After several years of investigating by the Antimafia pool, the trial began on 10 February 1986. The presiding judge was Alfonso Giordano, flanked by two other judges who were 'alternates', should anything fatal happen to Giordano before the end of what was to be a lengthy trial. The charges faced by the defendants included 120 murders, drug trafficking, extortion and the new law that made it an offence to be a member of the Mafia, the first time that law would be put to the test. The trial took place in an octagonal bunker-style structure that was built alongside the Ucciardone prison. It could house hundreds of people including defendants, witnesses, lawyers, politicians and police. It had a computerized system for archiving documents, and a structure that could withstand missile attacks.

It was considered to be the most significant trial ever against the Sicilian Mafia, as well as the largest trial in world history.

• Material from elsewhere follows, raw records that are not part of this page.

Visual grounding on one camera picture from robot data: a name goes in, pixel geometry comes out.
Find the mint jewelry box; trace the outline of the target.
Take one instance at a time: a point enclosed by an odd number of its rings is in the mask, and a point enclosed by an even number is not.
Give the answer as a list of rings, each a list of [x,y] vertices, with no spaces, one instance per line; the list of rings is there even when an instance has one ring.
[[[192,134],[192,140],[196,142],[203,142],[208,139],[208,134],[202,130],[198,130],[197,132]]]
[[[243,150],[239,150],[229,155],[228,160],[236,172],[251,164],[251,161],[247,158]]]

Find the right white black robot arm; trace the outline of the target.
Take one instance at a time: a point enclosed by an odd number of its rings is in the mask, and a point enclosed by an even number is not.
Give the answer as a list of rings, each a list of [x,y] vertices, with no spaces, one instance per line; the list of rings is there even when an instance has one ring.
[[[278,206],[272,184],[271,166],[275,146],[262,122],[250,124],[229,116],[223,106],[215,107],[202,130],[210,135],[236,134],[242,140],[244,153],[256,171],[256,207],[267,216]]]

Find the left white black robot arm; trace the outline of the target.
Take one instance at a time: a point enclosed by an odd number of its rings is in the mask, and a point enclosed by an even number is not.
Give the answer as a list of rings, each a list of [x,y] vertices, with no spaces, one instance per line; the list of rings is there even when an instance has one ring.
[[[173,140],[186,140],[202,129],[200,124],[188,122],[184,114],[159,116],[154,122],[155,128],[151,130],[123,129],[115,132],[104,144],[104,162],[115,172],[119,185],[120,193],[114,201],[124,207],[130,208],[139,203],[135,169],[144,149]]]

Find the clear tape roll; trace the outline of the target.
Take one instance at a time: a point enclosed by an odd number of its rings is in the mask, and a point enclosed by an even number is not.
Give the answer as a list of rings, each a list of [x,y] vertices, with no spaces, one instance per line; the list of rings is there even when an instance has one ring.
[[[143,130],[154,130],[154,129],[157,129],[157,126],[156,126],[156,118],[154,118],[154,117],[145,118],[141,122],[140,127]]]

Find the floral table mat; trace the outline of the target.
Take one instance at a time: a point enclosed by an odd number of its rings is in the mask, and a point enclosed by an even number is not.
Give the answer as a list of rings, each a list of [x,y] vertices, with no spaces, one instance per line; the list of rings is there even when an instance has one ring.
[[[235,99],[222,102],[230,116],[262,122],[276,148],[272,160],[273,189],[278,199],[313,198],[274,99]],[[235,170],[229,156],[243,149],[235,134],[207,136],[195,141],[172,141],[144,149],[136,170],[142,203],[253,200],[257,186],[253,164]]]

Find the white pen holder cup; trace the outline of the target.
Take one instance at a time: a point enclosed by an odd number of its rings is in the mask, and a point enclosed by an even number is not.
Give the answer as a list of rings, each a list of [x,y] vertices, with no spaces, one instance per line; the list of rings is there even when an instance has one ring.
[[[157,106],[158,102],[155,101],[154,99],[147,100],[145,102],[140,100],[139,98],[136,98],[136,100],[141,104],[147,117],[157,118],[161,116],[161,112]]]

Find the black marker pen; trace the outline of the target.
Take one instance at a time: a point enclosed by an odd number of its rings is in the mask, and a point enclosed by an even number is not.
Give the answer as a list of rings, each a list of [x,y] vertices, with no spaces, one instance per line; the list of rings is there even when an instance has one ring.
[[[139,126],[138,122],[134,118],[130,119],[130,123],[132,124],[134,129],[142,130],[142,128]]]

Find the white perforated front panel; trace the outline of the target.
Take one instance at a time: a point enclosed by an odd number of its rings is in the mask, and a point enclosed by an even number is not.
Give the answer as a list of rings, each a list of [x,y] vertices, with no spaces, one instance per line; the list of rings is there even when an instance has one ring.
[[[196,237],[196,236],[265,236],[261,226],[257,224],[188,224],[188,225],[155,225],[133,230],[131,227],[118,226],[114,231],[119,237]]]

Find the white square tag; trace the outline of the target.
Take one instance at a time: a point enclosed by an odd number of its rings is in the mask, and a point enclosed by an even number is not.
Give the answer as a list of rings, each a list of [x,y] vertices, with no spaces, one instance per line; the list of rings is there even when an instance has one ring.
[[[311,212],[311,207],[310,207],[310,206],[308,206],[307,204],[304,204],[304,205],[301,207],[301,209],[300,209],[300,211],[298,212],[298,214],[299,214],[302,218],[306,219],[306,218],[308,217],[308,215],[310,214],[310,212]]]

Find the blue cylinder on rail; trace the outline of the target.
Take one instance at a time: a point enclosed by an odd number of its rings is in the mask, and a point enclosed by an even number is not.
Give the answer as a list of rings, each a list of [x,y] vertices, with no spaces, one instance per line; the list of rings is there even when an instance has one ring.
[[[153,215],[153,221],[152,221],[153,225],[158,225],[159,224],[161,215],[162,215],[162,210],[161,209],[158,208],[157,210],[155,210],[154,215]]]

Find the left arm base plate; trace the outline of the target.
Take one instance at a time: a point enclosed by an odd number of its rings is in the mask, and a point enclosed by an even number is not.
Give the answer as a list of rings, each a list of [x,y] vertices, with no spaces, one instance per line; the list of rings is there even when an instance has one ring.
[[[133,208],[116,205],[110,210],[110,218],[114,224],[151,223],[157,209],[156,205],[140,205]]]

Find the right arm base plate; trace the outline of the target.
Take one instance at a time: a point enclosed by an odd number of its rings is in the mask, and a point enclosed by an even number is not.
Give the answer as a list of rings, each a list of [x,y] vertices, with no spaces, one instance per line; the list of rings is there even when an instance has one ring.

A total of 475 defendants were facing charges, although 119 of them were to be tried in absentia as they were fugitives. Among the defendants present were Luciano Leggio, Pippo Calò and Michele Greco, who was arrested while the trial had already started; among those in absentia were Salvatore Riina, Bernardo Provenzano and Nitto Santapaola.

== Verdicts ==
The trial ended on 16 December 1987, almost two years after it commenced. The verdicts were announced, and of the 475 defendants—both those present and those tried in absentia—338 were convicted. 2,665 years of prison sentences were shared out between the guilty, not including the life sentences handed to the 19 leading Mafia bosses and killers, including Michele Greco, Giuseppe Marchese, Francesco Madonia, Salvatore Montalto, Francesco Spadaro, Antonino Sinagra, Antonino Marchese, Giuseppe Pullarà and Salvatore Rotolo, and—in absentia—Salvatore Riina, Giuseppe Lucchese, Bernardo Provenzano, Nitto Santapaola, Pietro Senapa, Vincenzo Sinagra, Pietro Vernengo, Giuseppe Greco, Rosario Riccobono and Filippo Marchese (the latter three were later determined to already be dead by lupara bianca).

== Appeals ==
The appeal process lasted over three years, and dozens of mobsters were acquitted on 10 December 1990. Antonino Saetta, a trial magistrate, had been killed with his son on 25 September 1988. On 9 August 1991, Antonino Scopelliti, who was preparing to argue the government's case in the final appeal of the trial, was murdered by the 'Ndrangheta on behalf of the Mafia.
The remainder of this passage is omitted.